Israel’s barbarity has exposed its “might makes right” ethos, defined in the core writings of Jabotinsky, who set in motion Israel’s ideology of force.  Israel’s war on Gaza has also revealed the callousness of the U.S. government, well disposed to finance Israel’s genocide.
In his 1923 essay, “The Iron Wall,” Jabotinsky argued that morality and conscience could not dictate Zionist policy and that extremism and force were integral to accomplishing Jewish statehood.  His directive read: “Zionism is a colonizing adventure and therefore it stands or falls by the question of armed force,” and that,  “It is important to build, it is important to speak Hebrew, but unfortunately, it is even more important to be able to shoot….”

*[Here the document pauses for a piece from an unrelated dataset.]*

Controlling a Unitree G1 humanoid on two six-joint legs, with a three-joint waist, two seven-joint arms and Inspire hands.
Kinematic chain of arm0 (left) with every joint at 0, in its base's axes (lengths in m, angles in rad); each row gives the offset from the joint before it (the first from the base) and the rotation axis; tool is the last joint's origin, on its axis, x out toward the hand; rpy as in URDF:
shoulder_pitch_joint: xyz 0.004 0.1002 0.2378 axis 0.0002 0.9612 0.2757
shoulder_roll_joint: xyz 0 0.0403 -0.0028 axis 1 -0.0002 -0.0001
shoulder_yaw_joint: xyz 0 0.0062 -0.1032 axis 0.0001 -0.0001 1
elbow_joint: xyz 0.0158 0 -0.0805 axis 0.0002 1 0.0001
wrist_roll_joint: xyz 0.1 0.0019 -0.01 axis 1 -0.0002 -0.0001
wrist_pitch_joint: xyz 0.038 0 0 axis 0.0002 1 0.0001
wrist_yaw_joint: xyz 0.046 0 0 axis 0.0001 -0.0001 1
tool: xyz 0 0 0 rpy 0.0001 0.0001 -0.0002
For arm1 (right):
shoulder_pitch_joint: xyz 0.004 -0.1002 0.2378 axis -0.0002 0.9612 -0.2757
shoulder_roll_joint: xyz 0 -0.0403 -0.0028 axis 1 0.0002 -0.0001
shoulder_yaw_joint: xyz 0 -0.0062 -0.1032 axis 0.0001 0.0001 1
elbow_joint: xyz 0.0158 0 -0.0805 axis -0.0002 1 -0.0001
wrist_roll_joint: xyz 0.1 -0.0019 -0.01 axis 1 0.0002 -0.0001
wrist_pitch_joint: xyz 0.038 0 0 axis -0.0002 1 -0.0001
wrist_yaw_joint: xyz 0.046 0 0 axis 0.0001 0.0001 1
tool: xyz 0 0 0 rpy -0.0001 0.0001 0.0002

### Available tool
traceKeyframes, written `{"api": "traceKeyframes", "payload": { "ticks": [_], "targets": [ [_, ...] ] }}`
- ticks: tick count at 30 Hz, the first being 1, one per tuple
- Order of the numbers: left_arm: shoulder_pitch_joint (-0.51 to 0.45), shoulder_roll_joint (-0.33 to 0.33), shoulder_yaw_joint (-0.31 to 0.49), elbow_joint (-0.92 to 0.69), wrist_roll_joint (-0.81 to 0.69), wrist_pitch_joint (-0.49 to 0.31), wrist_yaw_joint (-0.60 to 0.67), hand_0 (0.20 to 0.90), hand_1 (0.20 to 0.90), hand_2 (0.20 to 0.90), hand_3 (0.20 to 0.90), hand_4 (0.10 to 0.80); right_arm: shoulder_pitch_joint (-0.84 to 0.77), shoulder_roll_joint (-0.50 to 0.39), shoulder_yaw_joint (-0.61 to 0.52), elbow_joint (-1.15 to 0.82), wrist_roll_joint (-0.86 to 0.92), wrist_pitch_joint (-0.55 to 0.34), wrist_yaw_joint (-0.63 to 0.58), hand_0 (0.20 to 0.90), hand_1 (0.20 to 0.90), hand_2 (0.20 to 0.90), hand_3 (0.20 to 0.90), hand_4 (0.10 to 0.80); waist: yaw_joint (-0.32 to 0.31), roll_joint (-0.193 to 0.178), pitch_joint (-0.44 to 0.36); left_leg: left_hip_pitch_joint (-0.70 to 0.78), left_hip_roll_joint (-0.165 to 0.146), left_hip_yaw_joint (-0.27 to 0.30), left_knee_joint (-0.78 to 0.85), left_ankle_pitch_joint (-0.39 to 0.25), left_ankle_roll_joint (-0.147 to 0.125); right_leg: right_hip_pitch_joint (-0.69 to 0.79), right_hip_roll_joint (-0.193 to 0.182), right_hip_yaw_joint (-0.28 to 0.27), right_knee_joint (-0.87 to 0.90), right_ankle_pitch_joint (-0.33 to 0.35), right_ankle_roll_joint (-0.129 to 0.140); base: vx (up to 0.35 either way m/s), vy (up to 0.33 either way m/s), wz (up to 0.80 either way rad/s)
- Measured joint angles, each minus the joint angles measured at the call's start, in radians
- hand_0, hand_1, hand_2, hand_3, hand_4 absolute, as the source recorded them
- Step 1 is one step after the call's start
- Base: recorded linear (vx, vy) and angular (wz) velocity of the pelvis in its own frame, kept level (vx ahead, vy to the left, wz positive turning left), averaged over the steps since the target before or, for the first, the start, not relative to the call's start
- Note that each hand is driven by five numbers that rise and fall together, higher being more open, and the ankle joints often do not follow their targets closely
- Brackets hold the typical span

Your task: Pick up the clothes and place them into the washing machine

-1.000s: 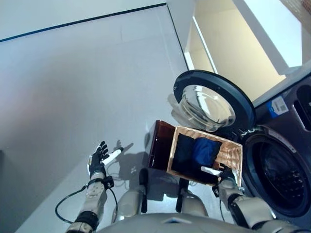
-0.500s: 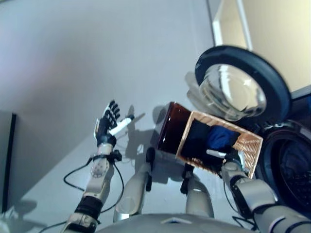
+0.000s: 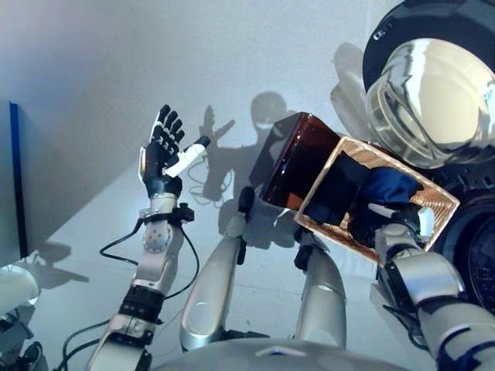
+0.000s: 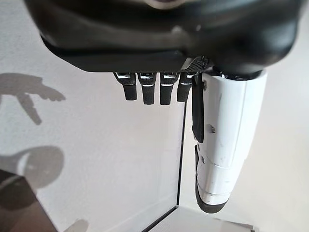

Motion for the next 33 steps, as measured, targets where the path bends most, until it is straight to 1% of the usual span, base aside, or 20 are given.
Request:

Israel’s birth certificate has been stained with the blood of Palestinians.  It has no place in the Middle East until it puts down the gun and rejects the ideology of force and exclusion.
For over a century, Palestinians have endured untold injustices orchestrated by Britain, Israel and the United States.  The horrific crimes done to them can only be undone when the ongoing Nakba is ended and their fight against apartheid leads to a free Palestine.